Shawn advocates for principles like independence, self-determination, community inclusion and respect, which he believes are key to making the world better. Shawn strives to be an advocate not only for himself but also for his friends in the community and the participants he serves at work. Shawn's motto has been "We all have abilities and disabilities, so let us focus on what we can do in this world instead of what we can't do."
Shawn was a recipient of an Emerging Leader Scholarship and attended the AUCD 2014 Conference.
Danielle is a researcher at the University of Alaska Anchorage Center for Human Development.
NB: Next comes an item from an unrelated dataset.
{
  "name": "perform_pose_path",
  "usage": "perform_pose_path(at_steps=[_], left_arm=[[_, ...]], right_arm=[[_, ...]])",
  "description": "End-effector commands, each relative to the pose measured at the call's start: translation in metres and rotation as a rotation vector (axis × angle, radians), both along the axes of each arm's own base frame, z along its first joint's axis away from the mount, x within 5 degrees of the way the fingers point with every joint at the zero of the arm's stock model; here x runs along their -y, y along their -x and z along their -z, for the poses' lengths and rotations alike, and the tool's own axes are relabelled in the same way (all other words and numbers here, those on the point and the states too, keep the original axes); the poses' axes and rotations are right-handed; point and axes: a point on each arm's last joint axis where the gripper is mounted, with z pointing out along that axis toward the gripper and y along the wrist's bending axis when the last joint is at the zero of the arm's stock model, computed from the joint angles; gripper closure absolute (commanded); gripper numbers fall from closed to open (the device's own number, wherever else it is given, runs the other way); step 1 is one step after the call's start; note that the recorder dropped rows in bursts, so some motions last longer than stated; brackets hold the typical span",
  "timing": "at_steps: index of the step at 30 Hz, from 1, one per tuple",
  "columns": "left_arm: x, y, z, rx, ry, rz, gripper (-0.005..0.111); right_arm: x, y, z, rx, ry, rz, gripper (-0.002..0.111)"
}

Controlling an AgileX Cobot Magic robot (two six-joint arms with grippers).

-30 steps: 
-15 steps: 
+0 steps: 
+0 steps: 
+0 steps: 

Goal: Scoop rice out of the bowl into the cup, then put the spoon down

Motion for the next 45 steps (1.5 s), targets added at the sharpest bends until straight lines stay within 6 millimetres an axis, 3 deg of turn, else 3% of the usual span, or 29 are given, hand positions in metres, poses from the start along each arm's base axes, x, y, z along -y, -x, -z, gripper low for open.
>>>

Her research interests include employment, self-employment, and social capital of individuals with disabilities, as well as rehabilitation practices in brain injury.
Danielle's interest in the disability and rehabilitation field began in high school when she researched adaptive sports and volunteered as a guide for skiers with visual impairments. Though not a social scientist by training, she took to research at the Center for Human Development with great fervor. In the past year she has led a National Endowment on the Arts project focused on Career Forums for Artists with disabilities, coordinated a Kessler Foundation grant to implement and research BrainWorks (a self-employment model to assist individuals with brain injury in business ownership), and has written a business plan for CHD's training program learning management system.
Danielle holds a Bachelor of Science and Masters of Science in Biomedical Engineering as well as a Masters in Business Administration. Danielle lives in Palmer, Alaska with her husband and two huskies. She is an avid backcountry skier and volunteers on ski patrol at Alyeska.
Danielle was a recipient of an Emerging Leader Scholarship and attended the AUCD 2014 Conference.